Anti-Racism in California’s Crisis Continuum of CARE:
Action Learning Workshops
Wednesday, February 9, 2022, 12:00 – 3:00 p.m. PT
This workshop is part of the CARE TA Center’s Anti-Racism in California’s Crisis Continuum of CARE: Action Learning Workshops series. Each 3-hour workshop will offer a 60-minute pre-recorded presentation combined with facilitated discussion and action planning. Instructors will guide participants through a process to create individualized plans for implementation. Moving from learning to action, participants will gain competencies and walk away with skills, templates, tools, and resources to apply to their daily work in the crisis continuum of care.
Overview:
This workshop focuses on understanding behavioral health and homelessness through an equity lens and offers strategies to connect people to systems of care. This workshop will include live viewing of a presentation (originally part of the CARE TA Center virtual conference in June 2021) and facilitated discussion focused on applying insights from the presentation to your daily work. Action planning will focus on understanding and responding to the connections between homelessness, housing, and behavioral health and using equity as a lens for serving different populations with overlapping behavioral health and housing needs.
Meet the Presenters
Alicia Lehmer serves as a Senior Policy Analyst with Homebase, working with communities to implement best practices, maximize utilization of funding, and develop cross-system partnerships to prevent and end youth homelessness. Her interest in homelessness policy began in graduate school while researching the needs of LGBTQ+ homeless youth in San Francisco, and she has continued this research on a national level. Her areas of focus in working with communities across the country include youth homelessness, unsheltered homelessness, and housing and health care integration. She is committed to incorporating a focus on equity and authentic engagement of persons with lived expertise throughout all aspects of this work.

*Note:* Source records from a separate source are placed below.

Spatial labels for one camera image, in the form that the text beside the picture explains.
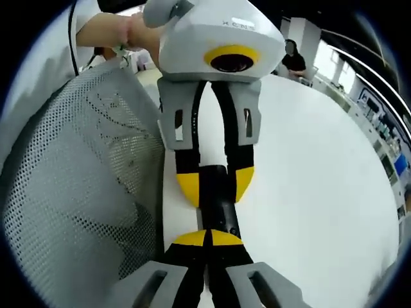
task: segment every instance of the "black camera lens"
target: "black camera lens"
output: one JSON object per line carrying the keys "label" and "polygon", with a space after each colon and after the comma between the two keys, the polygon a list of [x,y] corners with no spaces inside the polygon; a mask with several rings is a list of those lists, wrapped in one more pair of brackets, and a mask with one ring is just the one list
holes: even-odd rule
{"label": "black camera lens", "polygon": [[225,73],[245,71],[254,65],[254,61],[245,55],[221,55],[211,61],[211,67]]}

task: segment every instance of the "white table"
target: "white table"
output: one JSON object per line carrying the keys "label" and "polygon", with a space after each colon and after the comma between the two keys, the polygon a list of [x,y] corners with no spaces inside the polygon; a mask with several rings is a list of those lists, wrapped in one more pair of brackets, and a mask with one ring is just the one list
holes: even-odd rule
{"label": "white table", "polygon": [[[237,215],[243,242],[297,284],[313,308],[362,307],[398,250],[396,201],[366,136],[329,97],[277,76],[263,78],[255,175]],[[202,164],[225,163],[221,112],[209,86],[199,113]],[[197,230],[168,151],[164,244]],[[199,307],[213,307],[207,290]]]}

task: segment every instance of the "human arm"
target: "human arm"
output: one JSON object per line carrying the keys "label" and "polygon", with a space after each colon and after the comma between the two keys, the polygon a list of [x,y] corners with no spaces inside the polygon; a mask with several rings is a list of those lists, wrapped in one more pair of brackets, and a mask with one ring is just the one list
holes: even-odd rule
{"label": "human arm", "polygon": [[298,55],[297,58],[297,67],[298,69],[289,69],[288,72],[296,77],[304,77],[306,74],[306,62],[301,55]]}
{"label": "human arm", "polygon": [[78,46],[83,47],[118,47],[148,50],[158,66],[160,35],[163,27],[147,28],[142,13],[132,16],[120,16],[111,13],[99,13],[91,18],[77,33]]}
{"label": "human arm", "polygon": [[306,73],[306,70],[303,70],[303,71],[293,71],[293,70],[289,69],[288,72],[289,72],[291,75],[294,75],[294,76],[297,76],[297,77],[304,77],[304,75],[305,75],[305,73]]}

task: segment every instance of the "person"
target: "person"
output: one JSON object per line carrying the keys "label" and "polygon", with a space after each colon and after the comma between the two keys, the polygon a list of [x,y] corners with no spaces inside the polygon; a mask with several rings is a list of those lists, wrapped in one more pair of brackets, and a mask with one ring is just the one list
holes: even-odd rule
{"label": "person", "polygon": [[0,172],[29,118],[76,76],[73,62],[77,71],[87,65],[95,47],[144,48],[158,66],[162,28],[147,28],[142,13],[130,17],[103,13],[97,0],[78,0],[72,15],[70,42],[70,11],[71,7],[66,8],[38,38],[11,84],[0,117]]}
{"label": "person", "polygon": [[299,54],[297,43],[293,40],[285,41],[286,55],[281,62],[287,69],[290,78],[304,77],[306,72],[306,62],[302,55]]}

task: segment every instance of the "gray gripper finger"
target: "gray gripper finger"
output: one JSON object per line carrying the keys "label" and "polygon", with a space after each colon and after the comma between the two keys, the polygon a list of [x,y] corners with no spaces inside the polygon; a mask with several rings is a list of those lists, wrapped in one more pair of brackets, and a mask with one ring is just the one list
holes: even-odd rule
{"label": "gray gripper finger", "polygon": [[227,268],[241,308],[310,308],[299,287],[264,262]]}
{"label": "gray gripper finger", "polygon": [[183,266],[150,261],[110,290],[105,308],[171,308],[187,272]]}

Katricia Stewart works with communities across the country to strengthen regional responses to homelessness through community-based research, data analysis, evaluation, and capacity-building. Prior to joining Homebase, Katricia engaged in community research and evaluation related to sense of community and well-being for populations experiencing homelessness. She also wrote her doctoral dissertation on sense of community and well-being among youth experiencing homelessness, which included how the COVID-19 pandemic impacted youth. Alongside this community engagement, Katricia also worked with a consulting company helping organizations and individuals implement and evaluate programs aimed at improving organizational culture and work-place personal growth — including programs that helped individuals and small groups and prevent empathy fatigue and burnout through building their capacity for compassion. Katricia holds a BA in Psychology and Music from Linfield University, and a MA in Psychology and a PhD in Community Psychology from Portland State University. Katricia is also a certified yoga instructor and has completed the Compassion Institute’s Compassion Cultivation Training.